Rapid at-home COVID-19 tests are fast, but the regulatory approval needed to get them in the hands of Americans is slow to come.
Why it matters: Rapid COVID-19 testing that can be done entirely at home could make a critical contribution to containment of the pandemic – and open a new frontier for more constant disease surveillance – but old assumptions about how to use diagnostics hold them back.
Driving the news: On Wednesday, the Biden government unveiled a $ 1.6 billion plan to accelerate COVID-19 testing in schools and other settings, strengthen test materials supply chains, and improve genetic sequencing surveillance.
- “We still don’t have enough tests, and we don’t have enough tests in all the places where it needs to be,” Carole Johnson, Biden’s test coordinator, told reporters.
In numbers: The number of COVID-19 tests conducted daily in the US is down about 30% from its peak a month ago.
- The US conducted a total of about 340 million tests – slightly more than one per person during the nearly a year-long pandemic.
Part of that dip is probably due to decreasing case numbers. But for proponents of rapid home tests, the drop also points to problems in the way we use tests – and the types of tests that are approved.
- COVID-19 tests have mostly been used to diagnose people who may be ill, and most of the approved tests use highly accurate but often labor-intensive PCR methods that require people to travel to clinics.
- The logistics and expense of manufacturing and running massive amounts of PCR tests make it difficult to constantly screen the population – which is exactly how cheaper, high-speed COVID-19 tests can be used at home.
Context: Pasadena, California-based Innova produces COVID-19 tests that cost less than $ 5 and work with the convenience of a home pregnancy test, yielding results in 15-30 minutes.
- For months, Innova has shipped millions of these tests to the UK, where they have been used as part of Prime Minister Boris Johnson’s “moonshot” mass testing program. Innova CEO Daniel Elliott says the company can currently make 15 million test kits per day, with plans to expand to 50 million per day by the summer.
- But Innova’s rapid test – which was first submitted to the FDA for approval in August – has not yet received emergency use clearance (EUA) needed for wide distribution, a status it shares with many other full-blown home rapid tests, such as one developed by Gauss and Cellex who use a smartphone to interpret results.
- “The FDA has been a bit of a challenge,” says Elliott. “We are used to looking at tests as if they should be almost laboratory quality, and there is simply not much experience with such a broad test that can be used for a variety of purposes.”
How it works: Rapid tests such as Innova’s search for a specific viral protein called an antigen.

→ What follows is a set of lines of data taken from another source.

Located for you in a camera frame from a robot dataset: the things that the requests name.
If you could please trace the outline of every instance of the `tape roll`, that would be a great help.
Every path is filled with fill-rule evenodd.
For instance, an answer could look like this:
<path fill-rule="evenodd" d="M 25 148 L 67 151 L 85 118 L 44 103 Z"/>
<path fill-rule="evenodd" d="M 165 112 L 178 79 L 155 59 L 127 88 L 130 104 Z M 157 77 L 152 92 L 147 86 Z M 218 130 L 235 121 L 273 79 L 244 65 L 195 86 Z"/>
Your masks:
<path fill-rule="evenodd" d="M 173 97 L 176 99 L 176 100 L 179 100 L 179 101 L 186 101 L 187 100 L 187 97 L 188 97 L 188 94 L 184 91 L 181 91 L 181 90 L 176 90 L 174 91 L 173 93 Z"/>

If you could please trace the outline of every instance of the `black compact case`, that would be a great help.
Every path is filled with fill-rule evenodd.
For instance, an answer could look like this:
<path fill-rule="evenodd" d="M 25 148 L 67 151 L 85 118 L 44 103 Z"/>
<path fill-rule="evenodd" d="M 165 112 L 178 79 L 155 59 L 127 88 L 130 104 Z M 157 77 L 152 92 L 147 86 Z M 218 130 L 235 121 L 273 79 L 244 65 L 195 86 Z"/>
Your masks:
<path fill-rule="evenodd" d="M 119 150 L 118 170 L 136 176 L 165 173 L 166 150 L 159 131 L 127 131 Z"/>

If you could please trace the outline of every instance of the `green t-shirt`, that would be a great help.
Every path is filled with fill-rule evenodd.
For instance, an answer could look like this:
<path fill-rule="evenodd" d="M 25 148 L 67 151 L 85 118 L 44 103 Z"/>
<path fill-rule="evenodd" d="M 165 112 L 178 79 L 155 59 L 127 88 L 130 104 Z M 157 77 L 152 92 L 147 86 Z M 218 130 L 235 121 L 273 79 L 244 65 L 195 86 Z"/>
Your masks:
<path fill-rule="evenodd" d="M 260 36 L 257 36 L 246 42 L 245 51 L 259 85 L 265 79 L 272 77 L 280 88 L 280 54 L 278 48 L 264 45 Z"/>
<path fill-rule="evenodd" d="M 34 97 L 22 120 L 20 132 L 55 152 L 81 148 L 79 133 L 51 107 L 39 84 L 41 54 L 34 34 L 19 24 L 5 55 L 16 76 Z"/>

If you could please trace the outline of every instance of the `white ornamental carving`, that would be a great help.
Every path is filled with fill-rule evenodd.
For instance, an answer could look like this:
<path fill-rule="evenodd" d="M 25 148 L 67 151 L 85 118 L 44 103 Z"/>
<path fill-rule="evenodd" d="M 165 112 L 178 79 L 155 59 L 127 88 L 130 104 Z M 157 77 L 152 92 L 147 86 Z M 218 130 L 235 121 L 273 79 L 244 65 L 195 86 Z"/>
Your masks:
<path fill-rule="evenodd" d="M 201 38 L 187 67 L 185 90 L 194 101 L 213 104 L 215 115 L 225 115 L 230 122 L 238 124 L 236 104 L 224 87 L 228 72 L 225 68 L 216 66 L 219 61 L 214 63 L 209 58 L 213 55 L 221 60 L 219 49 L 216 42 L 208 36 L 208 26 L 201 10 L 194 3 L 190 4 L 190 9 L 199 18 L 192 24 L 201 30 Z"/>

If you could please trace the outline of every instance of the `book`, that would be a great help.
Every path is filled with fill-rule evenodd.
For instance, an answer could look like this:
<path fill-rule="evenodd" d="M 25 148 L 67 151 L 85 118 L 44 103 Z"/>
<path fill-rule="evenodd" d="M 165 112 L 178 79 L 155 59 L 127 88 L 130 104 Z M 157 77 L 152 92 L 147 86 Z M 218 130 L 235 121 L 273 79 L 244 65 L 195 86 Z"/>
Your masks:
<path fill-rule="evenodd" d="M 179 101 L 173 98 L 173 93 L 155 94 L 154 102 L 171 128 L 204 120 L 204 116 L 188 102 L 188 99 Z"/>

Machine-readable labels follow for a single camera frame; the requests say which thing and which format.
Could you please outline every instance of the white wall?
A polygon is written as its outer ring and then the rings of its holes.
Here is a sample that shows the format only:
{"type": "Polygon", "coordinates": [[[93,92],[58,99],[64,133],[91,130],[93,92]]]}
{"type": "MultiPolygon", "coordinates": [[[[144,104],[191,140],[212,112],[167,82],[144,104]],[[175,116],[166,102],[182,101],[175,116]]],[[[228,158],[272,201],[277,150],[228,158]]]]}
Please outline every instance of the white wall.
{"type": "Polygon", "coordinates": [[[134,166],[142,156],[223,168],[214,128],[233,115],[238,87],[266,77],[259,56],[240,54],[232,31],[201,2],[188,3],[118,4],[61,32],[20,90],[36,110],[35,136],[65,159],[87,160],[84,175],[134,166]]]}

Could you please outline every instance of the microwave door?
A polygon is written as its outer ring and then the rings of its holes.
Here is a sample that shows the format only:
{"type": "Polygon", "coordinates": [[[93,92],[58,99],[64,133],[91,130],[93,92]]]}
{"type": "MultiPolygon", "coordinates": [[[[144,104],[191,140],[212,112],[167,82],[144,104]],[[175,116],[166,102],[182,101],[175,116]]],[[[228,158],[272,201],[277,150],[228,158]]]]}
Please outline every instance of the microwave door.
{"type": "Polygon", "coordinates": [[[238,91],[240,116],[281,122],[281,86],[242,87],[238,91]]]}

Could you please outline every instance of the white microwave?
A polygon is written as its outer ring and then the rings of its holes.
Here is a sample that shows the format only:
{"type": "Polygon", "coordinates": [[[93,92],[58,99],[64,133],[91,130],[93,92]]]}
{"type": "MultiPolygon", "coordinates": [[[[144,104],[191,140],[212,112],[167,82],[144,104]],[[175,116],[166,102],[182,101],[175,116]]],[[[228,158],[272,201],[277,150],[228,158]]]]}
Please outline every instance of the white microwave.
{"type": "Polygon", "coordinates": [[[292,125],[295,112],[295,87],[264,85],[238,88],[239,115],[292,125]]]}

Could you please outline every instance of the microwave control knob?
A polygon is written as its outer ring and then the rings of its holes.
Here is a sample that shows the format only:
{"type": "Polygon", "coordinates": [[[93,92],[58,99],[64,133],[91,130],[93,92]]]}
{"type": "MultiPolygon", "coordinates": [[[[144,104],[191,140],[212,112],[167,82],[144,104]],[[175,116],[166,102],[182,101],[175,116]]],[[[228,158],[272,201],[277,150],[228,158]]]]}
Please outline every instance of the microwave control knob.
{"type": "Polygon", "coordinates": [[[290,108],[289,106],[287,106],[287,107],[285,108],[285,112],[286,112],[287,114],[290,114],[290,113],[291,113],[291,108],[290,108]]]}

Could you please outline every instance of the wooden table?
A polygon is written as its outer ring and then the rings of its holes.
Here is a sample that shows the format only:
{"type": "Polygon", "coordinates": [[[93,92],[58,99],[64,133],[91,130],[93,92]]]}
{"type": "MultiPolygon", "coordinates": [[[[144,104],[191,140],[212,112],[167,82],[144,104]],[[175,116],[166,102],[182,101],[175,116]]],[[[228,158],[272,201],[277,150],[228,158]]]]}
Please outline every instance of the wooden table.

- Antigen tests are less accurate than PCR. A study by Innova found that the test correctly identified 78.8% of the cases in a group of 198 samples compared to lab-based PCR results, a lower percentage that can result in more false positives and negatives.
- But advocates of rapid tests say the tests are especially good at identifying people who are in the contagious state of their disease.
- Which Combined with their superior ability to often test large numbers of people, they make them a “public health tool for suppressing outbreaks,” said Michael Mina, an epidemiologist at Harvard’s TH Chan School of Public Health.
What they say: “We consider home-use testing a top priority,” Jeffrey Shuren, a top FDA official who oversees testing, recently told The Hill. “And if they have their data and the data looks good, then we give permission.”
- The FDA recently awarded an EUA to a full home test produced by Ellume that reported very accurate results, although with a potential price of $ 30 or less, it would cost more to scale up.
The other side: Some experts – including from the UK, where quick tests are more common – are concerned that ordinary people would misinterpret the tests, further affect their accuracy, and that it would give them a false sense of security.
- But similar fears that arose when home pregnancy tests were first made available have never materialized, and proponents believe rapid screening could be used to “use this technology for other home tests in the future,” said Gauss CEO Siddarth Satish.
It comes down to: The U.S. health system was set up to provide the highest quality care – often at equally inflated prices – but COVID-19 testing is an area where fast and cheap can be the right approach in a real emergency.